Research assistant Angelique Bock said the surge in fuel prices translates to increased expenditure for vehicle owners, inevitably narrowing disposable incomes for many Namibians and intensifying financial pressures on households.

Concurring with Sheehama, Bock said numerous businesses that are heavily reliant on fuel for their operations will witness a surge in operational costs, which may lead to them passing these additional expenses on to consumers in an effort to safeguard their profit margins.

Bock said the transport category in the inflation basket, which experienced deflation rates in June and July due to lower fuel prices, is likely to see a reversal of this trend, potentially contributing to increased fuel inflation rates.

“In September 2023, although annual fuel inflation rates may appear artificially lower than the previous year due to the high base effect from September 2022, transport inflation carries substantial weight in the inflation basket, ranking as the third most significant category,” she said.

She also noted that the repo rate is not anticipated to witness substantial alterations as a result of the September 2023 inflation rate, mainly due to the aforementioned high base effect.

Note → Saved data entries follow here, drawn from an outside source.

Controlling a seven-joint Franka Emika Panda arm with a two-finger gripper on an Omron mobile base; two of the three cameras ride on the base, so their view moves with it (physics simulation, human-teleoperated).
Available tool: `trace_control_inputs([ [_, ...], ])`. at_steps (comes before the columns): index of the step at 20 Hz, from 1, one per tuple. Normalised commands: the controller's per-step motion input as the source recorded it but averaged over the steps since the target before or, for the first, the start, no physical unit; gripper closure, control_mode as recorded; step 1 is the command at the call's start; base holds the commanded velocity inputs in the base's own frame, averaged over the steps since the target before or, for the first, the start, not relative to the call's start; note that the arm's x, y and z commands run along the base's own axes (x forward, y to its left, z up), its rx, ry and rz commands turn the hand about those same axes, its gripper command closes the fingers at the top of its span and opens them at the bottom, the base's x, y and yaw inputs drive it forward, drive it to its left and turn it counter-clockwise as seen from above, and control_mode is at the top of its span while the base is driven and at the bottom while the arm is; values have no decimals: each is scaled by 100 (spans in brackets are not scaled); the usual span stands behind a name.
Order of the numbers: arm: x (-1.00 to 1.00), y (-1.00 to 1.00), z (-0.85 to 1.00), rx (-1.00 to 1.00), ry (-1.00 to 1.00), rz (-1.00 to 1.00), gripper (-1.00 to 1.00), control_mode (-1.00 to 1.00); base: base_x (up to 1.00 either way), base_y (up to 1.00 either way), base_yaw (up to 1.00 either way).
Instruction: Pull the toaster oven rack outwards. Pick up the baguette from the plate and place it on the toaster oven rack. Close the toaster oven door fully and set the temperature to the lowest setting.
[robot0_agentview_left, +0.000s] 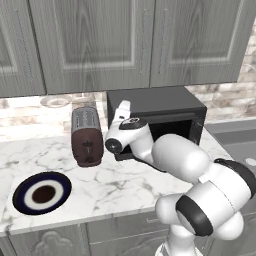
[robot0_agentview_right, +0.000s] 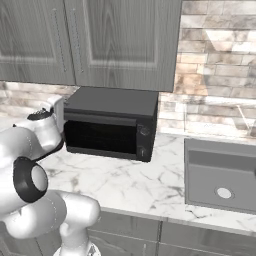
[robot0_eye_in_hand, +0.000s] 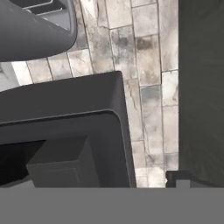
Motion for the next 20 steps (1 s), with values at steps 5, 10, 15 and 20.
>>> trace_control_inputs([
  [5,0,47,45,0,15,0,-100,-100,0,0,0],
  [10,0,51,47,0,17,0,-100,-100,0,0,0],
  [15,20,60,48,0,12,0,-100,-100,0,0,0],
  [20,40,65,24,0,0,0,-100,-100,0,0,0],
])
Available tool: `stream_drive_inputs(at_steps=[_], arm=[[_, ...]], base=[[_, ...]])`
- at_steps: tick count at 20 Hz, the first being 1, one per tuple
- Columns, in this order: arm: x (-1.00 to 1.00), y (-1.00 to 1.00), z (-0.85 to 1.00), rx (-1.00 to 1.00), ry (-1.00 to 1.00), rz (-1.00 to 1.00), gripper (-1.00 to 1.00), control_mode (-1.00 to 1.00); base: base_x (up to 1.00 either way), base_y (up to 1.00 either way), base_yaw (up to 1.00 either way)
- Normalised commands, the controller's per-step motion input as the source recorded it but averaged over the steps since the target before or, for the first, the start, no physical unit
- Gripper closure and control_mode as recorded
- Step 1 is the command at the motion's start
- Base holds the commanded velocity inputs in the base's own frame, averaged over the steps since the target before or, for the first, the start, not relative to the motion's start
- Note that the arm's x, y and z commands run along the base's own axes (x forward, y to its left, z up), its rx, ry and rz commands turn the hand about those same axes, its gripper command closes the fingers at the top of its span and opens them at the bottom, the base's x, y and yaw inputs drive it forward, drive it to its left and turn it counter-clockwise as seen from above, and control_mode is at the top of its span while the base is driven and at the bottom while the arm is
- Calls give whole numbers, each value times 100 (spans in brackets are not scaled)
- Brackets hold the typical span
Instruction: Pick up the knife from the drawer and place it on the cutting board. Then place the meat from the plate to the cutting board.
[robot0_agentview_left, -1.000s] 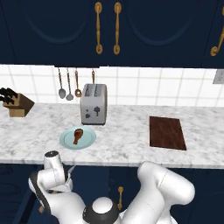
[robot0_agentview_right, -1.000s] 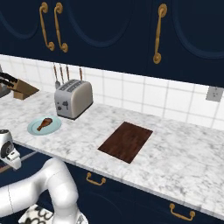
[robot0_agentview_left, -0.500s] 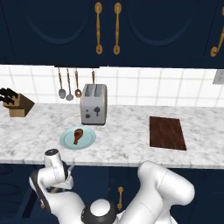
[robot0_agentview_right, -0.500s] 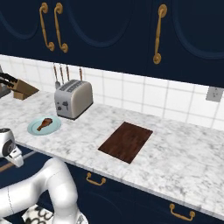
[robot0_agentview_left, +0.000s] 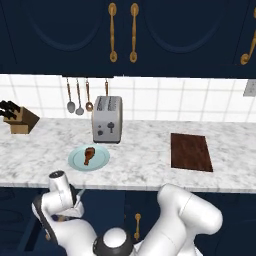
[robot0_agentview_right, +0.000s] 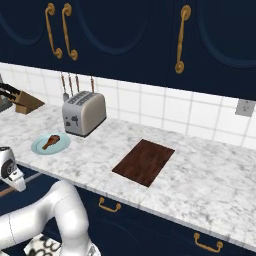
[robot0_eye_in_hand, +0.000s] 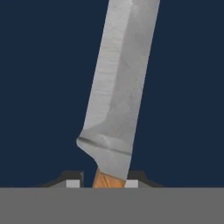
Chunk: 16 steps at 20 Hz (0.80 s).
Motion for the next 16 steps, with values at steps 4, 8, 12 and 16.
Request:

“However, any adjustments in the future will depend on the trajectory of fuel prices and the decisions made by the South African Reserve Bank. Lastly, the persistently low trend in annual private sector credit extension rates suggests a tightening of monetary policy, which poses a potential threat to economic development and gross domestic product growth, as borrowing becomes more costly and less accessible for businesses and individuals alike,” said Bock.